Les contestataires rappellent que le bail prévoyait plusieurs aménagements au bénéfice du public, notamment des toilettes, des parkings, des kiosques, des bancs et des plantations d’arbres. Or, seize ans après la signature du bail, ils affirment que ces engagements n’ont toujours pas été concrétisés.
Eco-Sud soutient que l’État dispose pourtant d’un levier juridique important. L’article 12 du bail de 2010 autorise le gouvernement à reprendre possession de tout ou partie du terrain concerné pour des raisons d’intérêt public, sous certaines conditions. Les organisations estiment que cette clause devrait être utilisée afin de récupérer la portion de plage dé-proclamée.

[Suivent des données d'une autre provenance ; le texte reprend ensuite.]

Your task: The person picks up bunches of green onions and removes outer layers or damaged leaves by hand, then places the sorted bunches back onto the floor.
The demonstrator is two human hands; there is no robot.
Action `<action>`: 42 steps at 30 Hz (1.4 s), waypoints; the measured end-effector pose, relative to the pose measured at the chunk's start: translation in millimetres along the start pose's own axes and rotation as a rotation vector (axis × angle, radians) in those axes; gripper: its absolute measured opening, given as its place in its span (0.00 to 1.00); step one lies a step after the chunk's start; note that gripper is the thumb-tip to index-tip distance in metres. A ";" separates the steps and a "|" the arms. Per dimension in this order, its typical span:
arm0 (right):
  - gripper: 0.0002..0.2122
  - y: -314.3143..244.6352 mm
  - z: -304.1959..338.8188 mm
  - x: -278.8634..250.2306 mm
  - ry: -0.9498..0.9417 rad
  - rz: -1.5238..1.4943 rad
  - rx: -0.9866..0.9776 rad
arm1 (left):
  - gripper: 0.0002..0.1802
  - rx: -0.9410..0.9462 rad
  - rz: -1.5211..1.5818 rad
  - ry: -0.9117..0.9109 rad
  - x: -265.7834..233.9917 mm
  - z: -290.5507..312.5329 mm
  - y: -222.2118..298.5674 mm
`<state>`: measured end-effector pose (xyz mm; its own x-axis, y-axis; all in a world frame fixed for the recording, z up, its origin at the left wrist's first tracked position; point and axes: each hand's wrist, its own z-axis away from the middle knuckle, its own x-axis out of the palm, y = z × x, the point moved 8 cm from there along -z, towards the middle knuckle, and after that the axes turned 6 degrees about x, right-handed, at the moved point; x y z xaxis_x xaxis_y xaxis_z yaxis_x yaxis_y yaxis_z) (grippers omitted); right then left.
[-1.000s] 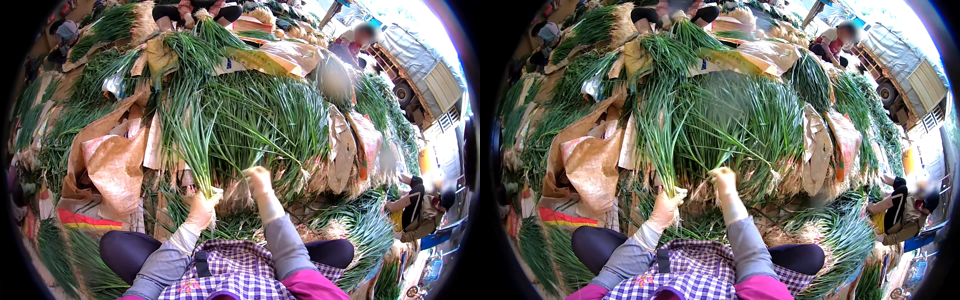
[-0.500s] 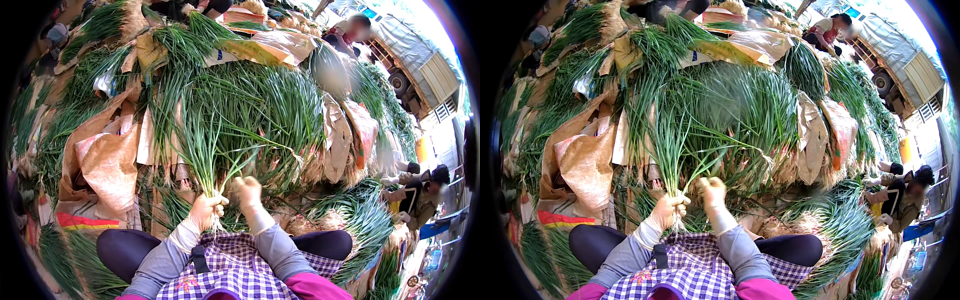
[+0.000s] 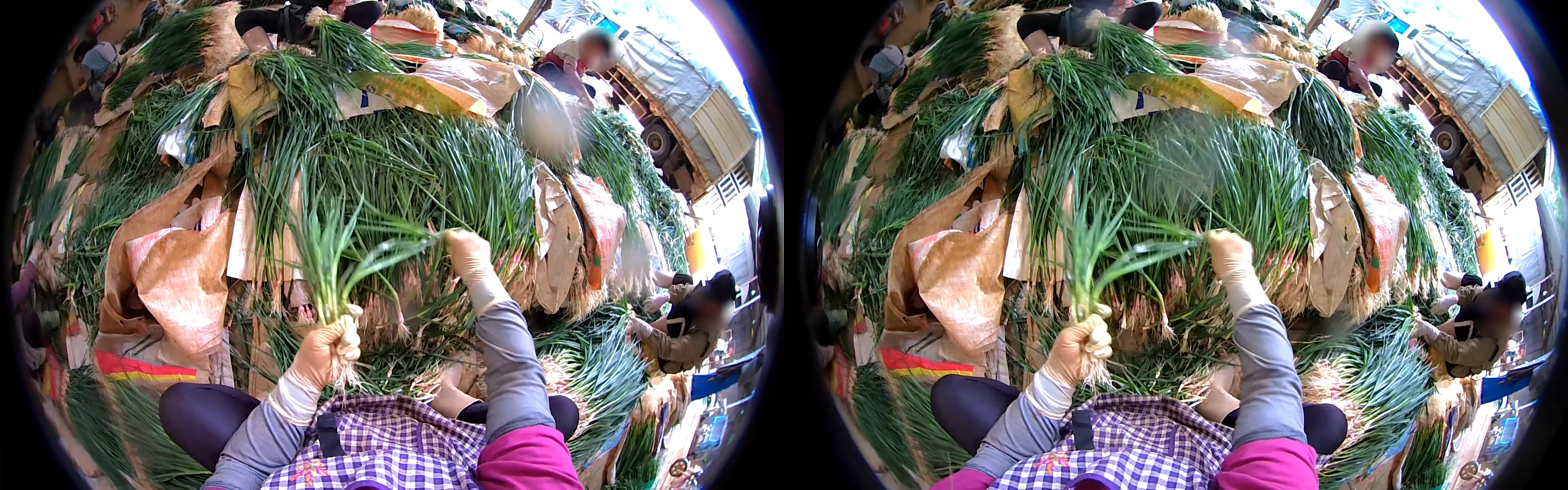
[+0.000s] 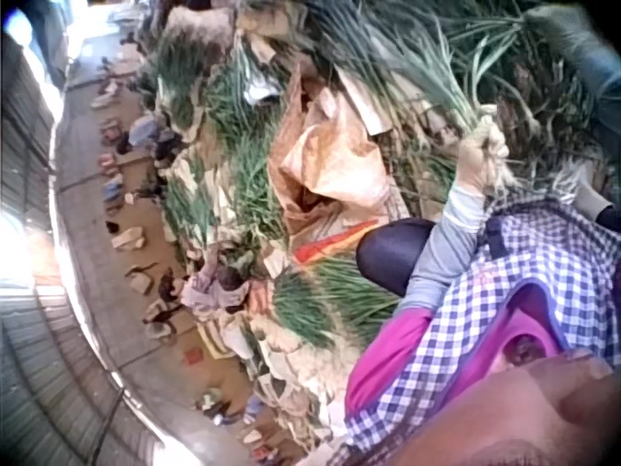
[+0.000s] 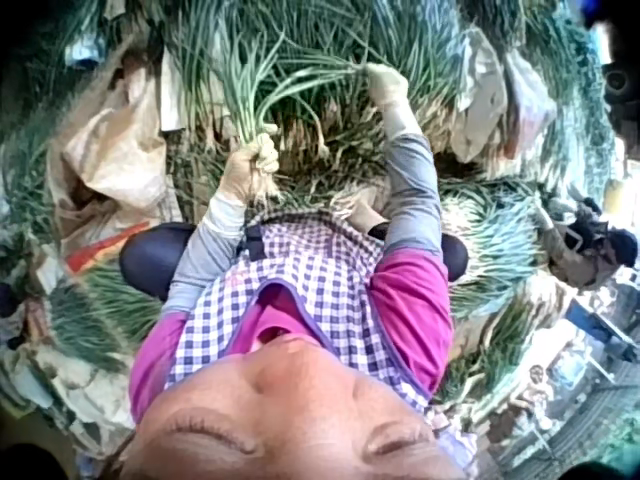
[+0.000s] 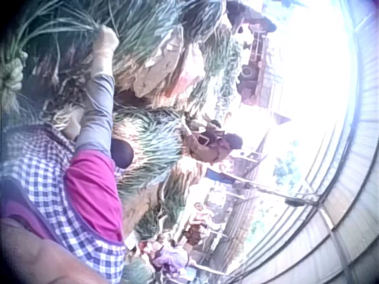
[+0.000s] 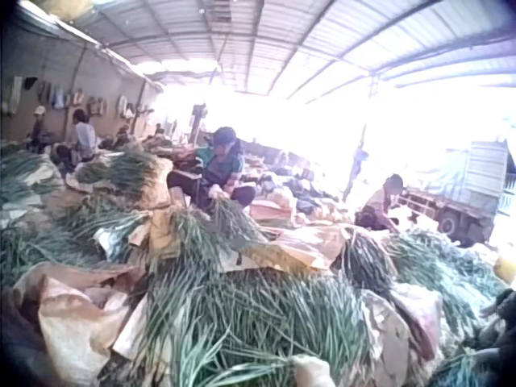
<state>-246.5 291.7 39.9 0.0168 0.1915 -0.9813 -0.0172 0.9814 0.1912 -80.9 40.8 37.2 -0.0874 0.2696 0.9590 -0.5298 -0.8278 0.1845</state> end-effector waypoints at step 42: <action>0.10 -10.9 107.3 40.3 -0.322 -1.865 0.450 | 0.11 -0.060 -0.901 0.379 -56.7 11.3 -9.5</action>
<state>-138.3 290.1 0.4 -0.1375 -0.9851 0.1034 0.4518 -0.1553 -0.8785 -61.4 27.9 -16.5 0.1114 0.9374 0.3299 -0.5723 -0.2109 0.7924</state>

Un autre sujet de préoccupation concerne l’accès public à la baie de Balaclava. Selon les associations, un passage piéton et un parking public prévus à l’origine pour permettre aux habitants, pêcheurs et visiteurs d’accéder à la baie auraient progressivement disparu ou été intégrés aux infrastructures liées à l’hôtel.

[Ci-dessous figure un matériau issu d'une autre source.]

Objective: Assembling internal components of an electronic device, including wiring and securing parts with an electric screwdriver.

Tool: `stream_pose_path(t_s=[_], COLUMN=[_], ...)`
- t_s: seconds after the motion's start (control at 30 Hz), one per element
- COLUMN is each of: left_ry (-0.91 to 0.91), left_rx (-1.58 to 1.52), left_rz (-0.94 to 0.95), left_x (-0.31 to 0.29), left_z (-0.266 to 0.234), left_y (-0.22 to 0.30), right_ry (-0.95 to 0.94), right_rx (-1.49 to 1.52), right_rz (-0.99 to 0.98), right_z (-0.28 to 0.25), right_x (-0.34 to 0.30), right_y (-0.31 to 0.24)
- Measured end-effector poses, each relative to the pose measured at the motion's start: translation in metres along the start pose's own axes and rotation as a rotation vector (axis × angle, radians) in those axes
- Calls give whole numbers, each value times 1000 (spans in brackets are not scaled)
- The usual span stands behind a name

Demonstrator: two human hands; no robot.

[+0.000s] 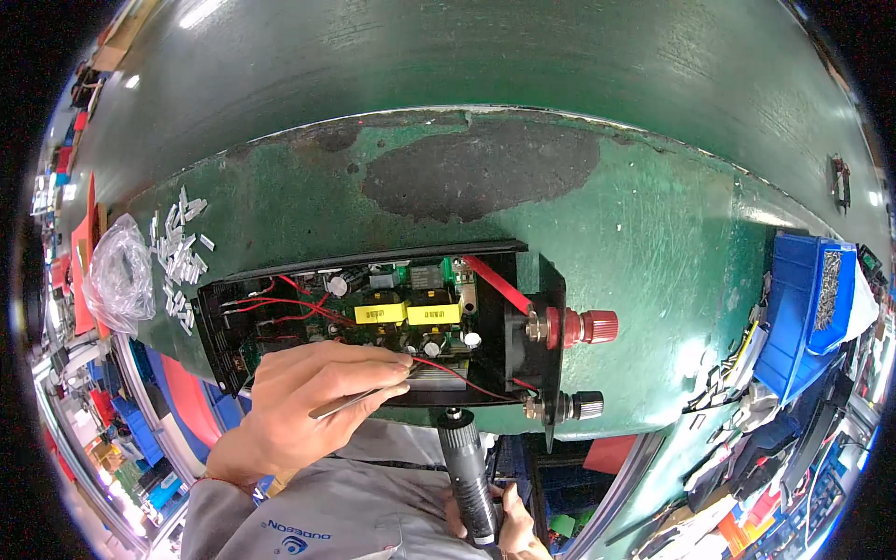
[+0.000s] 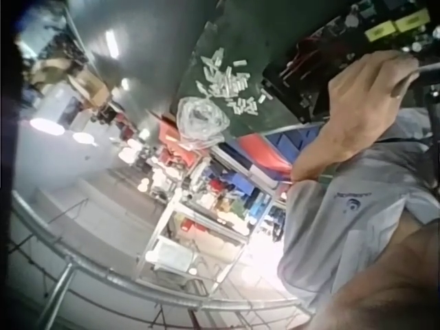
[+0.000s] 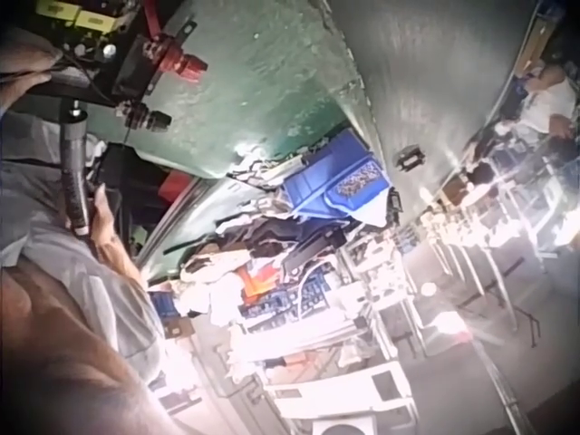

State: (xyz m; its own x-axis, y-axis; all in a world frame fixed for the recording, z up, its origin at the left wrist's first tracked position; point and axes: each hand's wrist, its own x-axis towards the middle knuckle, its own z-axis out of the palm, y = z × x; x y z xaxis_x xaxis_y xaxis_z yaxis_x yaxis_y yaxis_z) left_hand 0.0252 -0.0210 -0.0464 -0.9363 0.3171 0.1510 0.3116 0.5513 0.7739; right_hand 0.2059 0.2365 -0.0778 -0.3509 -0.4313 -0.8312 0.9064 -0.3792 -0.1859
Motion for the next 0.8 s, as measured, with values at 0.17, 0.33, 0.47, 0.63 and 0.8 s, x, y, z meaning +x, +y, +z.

Les organisations demandent ainsi au ministère du Logement et des Terres de clarifier le statut de cet accès et de prendre les mesures nécessaires pour restaurer un passage public permanent, sécurisé et correctement aménagé vers la baie de Balaclava.
Une pétition citoyenne a également été lancée pour soutenir cette démarche et défendre l’accès public au littoral dans la région.